The board isn’t that bad, until you try to run a GUI on it. The UL version of the iMX6 has no support for OpenGL, no support for EGLFS.
They tried to run chromium in kiosk mode, but it was laggy as hell. They have better luck with midori, but they miss a virtual keyboard, and every JS was laggy/buggy or simply ugly. Also they miss the finger scrolling. This could be addressed with some change in the UI of the web app, making long list paginated, but they don’t wan’t go this way.
So they asked my to check if there are other alternatives. I first tried to build a simple program with a QWebview to check if It could work and the performance was good but they still miss the virtual keyboard and the finger scrolling. I have to stick with QT 5.7 as they have this requirement.

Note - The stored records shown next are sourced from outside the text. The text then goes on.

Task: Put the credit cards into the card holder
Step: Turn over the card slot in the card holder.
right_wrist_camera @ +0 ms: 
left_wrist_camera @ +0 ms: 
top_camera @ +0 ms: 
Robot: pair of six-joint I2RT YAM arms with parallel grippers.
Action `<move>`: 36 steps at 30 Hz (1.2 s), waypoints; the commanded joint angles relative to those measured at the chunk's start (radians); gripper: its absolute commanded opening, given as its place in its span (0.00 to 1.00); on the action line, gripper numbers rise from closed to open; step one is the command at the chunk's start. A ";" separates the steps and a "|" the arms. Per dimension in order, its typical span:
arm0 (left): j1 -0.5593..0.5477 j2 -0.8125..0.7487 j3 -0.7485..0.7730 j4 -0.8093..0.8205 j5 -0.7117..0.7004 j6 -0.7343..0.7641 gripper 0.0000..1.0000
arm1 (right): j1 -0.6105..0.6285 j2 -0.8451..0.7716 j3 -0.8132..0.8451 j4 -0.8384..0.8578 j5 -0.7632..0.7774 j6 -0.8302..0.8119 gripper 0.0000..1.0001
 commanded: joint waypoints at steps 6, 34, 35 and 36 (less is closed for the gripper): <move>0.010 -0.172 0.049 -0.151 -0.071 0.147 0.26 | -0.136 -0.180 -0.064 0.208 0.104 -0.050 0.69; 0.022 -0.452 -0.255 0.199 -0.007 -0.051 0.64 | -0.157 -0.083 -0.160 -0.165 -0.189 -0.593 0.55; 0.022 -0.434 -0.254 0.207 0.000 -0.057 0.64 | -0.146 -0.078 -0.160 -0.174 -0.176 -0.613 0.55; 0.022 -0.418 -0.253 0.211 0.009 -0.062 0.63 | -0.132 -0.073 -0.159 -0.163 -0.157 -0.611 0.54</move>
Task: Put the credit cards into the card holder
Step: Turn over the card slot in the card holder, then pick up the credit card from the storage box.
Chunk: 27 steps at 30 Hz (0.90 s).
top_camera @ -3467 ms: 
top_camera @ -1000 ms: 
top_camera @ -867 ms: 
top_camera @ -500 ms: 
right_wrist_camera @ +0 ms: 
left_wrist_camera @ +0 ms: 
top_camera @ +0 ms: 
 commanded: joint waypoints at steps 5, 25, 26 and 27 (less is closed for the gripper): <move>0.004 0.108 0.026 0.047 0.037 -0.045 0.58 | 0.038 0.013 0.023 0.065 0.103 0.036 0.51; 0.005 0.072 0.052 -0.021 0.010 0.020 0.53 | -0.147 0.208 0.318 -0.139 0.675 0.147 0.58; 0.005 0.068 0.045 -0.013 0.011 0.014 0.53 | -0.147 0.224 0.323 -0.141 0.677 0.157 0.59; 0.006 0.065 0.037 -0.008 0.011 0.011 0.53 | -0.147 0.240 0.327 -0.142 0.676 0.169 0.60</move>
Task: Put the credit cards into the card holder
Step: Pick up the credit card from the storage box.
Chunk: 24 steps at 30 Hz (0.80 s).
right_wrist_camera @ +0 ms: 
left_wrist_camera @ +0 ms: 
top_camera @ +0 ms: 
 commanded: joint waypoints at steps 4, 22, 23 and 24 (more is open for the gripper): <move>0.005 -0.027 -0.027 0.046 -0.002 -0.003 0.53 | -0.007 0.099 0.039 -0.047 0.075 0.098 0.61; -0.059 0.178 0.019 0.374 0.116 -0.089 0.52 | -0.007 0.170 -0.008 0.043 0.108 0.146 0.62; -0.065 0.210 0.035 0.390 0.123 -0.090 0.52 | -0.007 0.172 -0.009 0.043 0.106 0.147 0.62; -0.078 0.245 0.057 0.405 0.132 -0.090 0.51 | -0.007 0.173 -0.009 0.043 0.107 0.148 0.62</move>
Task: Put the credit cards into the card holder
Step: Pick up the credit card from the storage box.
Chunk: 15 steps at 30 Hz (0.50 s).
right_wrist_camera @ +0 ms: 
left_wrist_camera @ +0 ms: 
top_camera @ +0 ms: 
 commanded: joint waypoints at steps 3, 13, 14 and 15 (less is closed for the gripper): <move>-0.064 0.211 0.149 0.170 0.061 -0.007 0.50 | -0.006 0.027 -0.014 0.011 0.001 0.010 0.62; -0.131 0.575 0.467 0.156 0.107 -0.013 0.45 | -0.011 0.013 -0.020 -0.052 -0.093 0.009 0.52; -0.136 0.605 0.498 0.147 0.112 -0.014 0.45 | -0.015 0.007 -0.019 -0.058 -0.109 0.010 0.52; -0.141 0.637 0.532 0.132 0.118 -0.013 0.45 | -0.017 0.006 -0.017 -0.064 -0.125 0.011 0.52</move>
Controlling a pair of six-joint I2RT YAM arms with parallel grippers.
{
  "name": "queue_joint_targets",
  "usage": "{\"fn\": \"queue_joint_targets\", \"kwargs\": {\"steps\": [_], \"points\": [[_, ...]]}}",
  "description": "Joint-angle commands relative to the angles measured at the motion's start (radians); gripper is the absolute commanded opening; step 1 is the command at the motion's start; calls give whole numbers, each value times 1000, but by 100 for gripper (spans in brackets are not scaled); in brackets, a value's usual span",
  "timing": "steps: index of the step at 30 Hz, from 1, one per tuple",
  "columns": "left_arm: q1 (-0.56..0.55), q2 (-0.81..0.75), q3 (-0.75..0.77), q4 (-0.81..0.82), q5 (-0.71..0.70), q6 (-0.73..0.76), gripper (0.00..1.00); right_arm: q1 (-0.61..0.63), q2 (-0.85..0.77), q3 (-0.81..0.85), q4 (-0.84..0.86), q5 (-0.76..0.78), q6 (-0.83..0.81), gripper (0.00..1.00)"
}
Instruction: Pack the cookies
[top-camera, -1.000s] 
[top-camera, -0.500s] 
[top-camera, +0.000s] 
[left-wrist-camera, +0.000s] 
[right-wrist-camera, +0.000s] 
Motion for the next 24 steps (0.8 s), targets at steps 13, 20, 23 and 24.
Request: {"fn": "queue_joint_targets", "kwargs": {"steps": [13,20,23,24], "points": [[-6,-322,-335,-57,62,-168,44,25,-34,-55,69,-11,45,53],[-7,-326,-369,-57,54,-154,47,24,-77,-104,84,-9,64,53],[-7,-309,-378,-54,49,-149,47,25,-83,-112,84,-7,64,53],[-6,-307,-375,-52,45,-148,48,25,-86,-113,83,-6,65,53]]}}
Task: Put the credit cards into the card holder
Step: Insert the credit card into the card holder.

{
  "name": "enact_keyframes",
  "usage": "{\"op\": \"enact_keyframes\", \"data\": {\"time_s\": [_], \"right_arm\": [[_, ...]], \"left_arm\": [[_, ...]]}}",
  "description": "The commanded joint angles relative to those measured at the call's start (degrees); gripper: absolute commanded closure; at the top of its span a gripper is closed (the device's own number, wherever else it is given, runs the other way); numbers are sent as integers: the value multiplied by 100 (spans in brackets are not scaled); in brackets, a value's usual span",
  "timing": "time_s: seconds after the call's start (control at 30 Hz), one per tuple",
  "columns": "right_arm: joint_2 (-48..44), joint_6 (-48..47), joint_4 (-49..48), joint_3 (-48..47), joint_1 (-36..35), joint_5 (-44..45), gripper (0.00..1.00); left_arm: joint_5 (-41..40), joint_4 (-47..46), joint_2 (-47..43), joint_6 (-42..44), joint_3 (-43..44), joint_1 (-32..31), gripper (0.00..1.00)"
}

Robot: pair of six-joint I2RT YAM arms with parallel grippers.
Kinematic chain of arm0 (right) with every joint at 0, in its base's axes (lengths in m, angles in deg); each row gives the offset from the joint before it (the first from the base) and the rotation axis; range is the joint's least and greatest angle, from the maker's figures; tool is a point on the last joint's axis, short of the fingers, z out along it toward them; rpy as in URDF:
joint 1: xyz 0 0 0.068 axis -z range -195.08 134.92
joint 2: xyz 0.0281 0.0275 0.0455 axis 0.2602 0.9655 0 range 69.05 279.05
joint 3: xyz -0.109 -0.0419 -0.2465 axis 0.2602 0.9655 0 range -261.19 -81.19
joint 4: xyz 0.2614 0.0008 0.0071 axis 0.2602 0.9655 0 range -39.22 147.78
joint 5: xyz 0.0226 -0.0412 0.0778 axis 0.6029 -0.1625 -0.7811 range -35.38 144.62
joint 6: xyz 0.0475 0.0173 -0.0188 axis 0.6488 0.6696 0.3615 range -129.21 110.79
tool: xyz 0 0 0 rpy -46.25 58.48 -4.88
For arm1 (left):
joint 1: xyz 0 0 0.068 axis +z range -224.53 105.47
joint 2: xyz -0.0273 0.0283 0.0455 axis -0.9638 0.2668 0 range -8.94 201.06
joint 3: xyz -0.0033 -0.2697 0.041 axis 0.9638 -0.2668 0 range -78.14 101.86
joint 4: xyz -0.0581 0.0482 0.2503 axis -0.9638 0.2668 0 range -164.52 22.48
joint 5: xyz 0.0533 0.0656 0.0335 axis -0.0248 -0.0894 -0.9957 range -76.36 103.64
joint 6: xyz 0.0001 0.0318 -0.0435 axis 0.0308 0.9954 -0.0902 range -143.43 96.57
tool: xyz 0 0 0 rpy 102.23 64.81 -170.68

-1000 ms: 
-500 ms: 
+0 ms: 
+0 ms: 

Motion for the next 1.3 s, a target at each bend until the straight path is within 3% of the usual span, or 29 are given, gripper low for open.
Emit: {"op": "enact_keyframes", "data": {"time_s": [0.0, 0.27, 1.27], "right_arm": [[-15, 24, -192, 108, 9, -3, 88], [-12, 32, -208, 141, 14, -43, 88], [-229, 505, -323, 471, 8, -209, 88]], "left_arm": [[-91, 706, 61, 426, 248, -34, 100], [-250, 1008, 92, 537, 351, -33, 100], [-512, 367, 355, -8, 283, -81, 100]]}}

So I cross compiled the QtVirtualKeyboard, enabled the module setting the required ENV var this way:
$ export QT_IM_MODULE=qtvirtualkeyboard
and then running the app.
This way a nice keyboard popup every time you tap on a editable field. Or at least it should. We found out that on the board it was so slow, you have wait the first load for the keyboard around 10 seconds, and then every time you press a button 2 seconds of patient was needed. Obviously not something a normal user would like. Also I had to fix a small glitch in the view of the keyboard. For some reason a black banner appeared on top of the keyboard, preventing the user to see the input. I forced the keyboard to be in full screen mode, modifying the default behavior in /src/virtualkeyboard/settings.cpp .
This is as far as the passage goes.